- _TASK INSTRUCTIONS_: Only the lines below from the one containing "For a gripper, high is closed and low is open" through the last line should be set down, exactly as written and with no pictures.

=== Section Start ===

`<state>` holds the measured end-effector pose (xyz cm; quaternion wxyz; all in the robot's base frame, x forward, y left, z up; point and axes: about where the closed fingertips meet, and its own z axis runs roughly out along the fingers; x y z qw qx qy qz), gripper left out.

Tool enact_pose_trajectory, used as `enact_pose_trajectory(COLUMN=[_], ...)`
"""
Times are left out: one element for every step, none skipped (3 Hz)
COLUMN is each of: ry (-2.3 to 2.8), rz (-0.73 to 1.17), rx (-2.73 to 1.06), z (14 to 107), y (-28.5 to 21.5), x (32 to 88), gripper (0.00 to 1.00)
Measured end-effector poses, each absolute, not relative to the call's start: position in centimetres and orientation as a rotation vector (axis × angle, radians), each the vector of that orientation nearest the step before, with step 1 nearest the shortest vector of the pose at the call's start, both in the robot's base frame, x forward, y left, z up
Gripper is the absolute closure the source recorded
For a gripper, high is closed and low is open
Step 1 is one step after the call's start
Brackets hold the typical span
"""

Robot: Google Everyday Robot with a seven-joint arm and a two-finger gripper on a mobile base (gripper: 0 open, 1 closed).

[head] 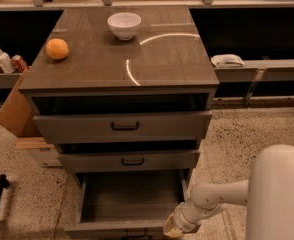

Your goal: Close bottom drawer

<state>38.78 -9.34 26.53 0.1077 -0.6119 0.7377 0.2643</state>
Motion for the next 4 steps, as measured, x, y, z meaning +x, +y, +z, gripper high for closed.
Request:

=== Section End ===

- _YOUR RESPONSE_:
For a gripper, high is closed and low is open
Step 1 is one step after the call's start
Brackets hold the typical span
"""

Robot: Google Everyday Robot with a seven-joint arm and a two-finger gripper on a mobile base (gripper: 0 open, 1 closed).

[head] 

Your goal: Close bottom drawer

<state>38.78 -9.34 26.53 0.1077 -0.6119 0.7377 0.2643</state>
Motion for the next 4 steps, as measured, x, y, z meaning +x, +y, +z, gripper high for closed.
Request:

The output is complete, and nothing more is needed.